Two decades ago, long before antiretroviral treatment (ART) became widely and freely available in Africa, I met hundreds of pregnant women living with HIV/AIDS who’d walked many miles to the clinic to help their babies be born HIV-free. At that time, we had little to offer them beyond the hope that their child could start his or her life without this burden. And yet these women came, day after day – risking expulsion from their homes, violence by their partners, and stigma and discrimination in their communities on account of disclosing their HIV-positive status. Many of them arrived with the knowledge that, lacking access to ART for their own health, they wouldn’t live long enough to watch their children grow up. It was heartening and heartbreaking.
Back then, the tools we had to prevent mother-to-child transmission of HIV focused primarily on the child. With a single dose of Nevirapine or a short course of AZT, pregnant women living with HIV/AIDS could significantly reduce the risk of transmission to their babies. These early interventions were not perfect, but knowing they could help save their baby’s life, women chose to disclose their HIV status and face the attendant risks. As a mother of two daughters, I was humbled and awed by their extraordinary courage.
Thankfully, today, we have even better tools to protect and promote both the health of mothers and children. The World Health Organization now recommends that all pregnant and breastfeeding women living with HIV/AIDS should receive ART for life, a policy called Option B+. When implemented properly, Option B+ both dramatically reduces the risk of HIV transmission from mother-to-child and keeps mothers alive.

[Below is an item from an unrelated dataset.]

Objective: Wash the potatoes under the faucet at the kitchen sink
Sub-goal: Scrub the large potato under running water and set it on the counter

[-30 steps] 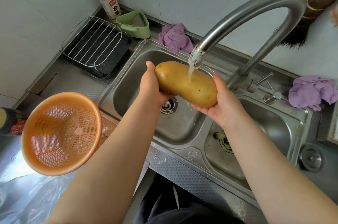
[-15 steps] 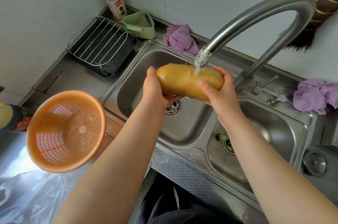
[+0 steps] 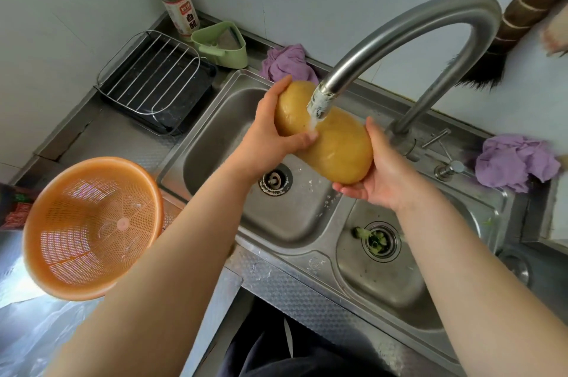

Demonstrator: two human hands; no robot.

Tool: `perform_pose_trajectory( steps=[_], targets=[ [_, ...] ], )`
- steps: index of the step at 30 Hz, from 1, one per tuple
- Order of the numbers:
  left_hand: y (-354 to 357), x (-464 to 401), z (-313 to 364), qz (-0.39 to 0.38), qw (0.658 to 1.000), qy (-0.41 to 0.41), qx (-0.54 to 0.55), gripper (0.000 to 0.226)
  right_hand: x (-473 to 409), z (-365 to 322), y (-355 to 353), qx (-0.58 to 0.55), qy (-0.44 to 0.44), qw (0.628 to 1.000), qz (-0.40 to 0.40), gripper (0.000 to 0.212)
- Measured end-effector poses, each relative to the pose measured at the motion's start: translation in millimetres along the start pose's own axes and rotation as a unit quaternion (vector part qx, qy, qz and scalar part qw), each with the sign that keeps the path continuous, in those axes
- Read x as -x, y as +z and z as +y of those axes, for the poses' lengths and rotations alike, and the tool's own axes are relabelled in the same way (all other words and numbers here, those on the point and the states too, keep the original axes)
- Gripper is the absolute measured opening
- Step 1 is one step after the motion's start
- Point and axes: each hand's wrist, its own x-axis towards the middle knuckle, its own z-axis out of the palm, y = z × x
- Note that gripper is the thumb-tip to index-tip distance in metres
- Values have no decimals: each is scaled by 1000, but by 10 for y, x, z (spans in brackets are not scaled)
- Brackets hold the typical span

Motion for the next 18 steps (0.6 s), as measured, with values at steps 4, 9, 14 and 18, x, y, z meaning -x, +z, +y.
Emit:
perform_pose_trajectory(
  steps=[4,9,14,18],
  targets=[
    [-150,-83,113,-90,993,-17,-79,114,19,51,-113,-6,24,998,-49,96],
    [-174,-108,191,-122,991,-17,-54,118,-13,120,-124,-57,77,990,-105,100],
    [37,-129,171,-9,997,54,48,68,-13,219,-43,-134,116,972,-157,93],
    [204,-129,144,106,985,42,127,32,-9,279,0,-128,123,968,-179,90]
  ],
)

Despite this incredible progress in preventing HIV infections among children, we are falling short in keeping adolescent girls and young women HIV-free.
In 2015 alone, with support from the U.S. President’s Emergency Plan for AIDS Relief (PEPFAR), more than 831,500 pregnant women living with HIV/AIDS received ART to protect their babies and improve their own health. This enabled 267,000 babies who would have otherwise been infected to be born HIV-free. To date, PEPFAR support has enabled more than 1.5 million babies to have this start. And this has contributed to the 58 percent global decline in new HIV infections among children since 2000.
Despite this incredible progress in preventing HIV infections among children, we are falling short in keeping adolescent girls and young women HIV-free. Globally, AIDS remains the leading cause of death for women of reproductive age. Every year, 380,000 adolescent girls and young women become newly infected with HIV – more than 1,000 every day.
Through an ambitious $385 million DREAMS partnership, PEPFAR and several private sector partners, including Johnson & Johnson, are committed to change this by supporting girls and women to become Determined, Resilient, Empowered, AIDS-free, Mentored, and Safe. Our goal is to reduce new HIV infections among adolescent girls and young women living in the highest-burden areas of 10 African countries by 40 percent by the end of 2017. Through DREAMS, we are working to break down the structural barriers that put girls and women at greater risk, and empower them to protect their health and the health of their future families.
Every mother deserves the chance to thrive and to watch her children do the same. Two decades ago, in much of Africa, this wasn’t possible for many mothers living with HIV/AIDS. But today it is. We owe it to the courageous mothers I met then in Kenya, Tanzania, and Uganda – and the many adolescent girls and young women I see in Africa today – to deliver on the promise of an AIDS-free generation.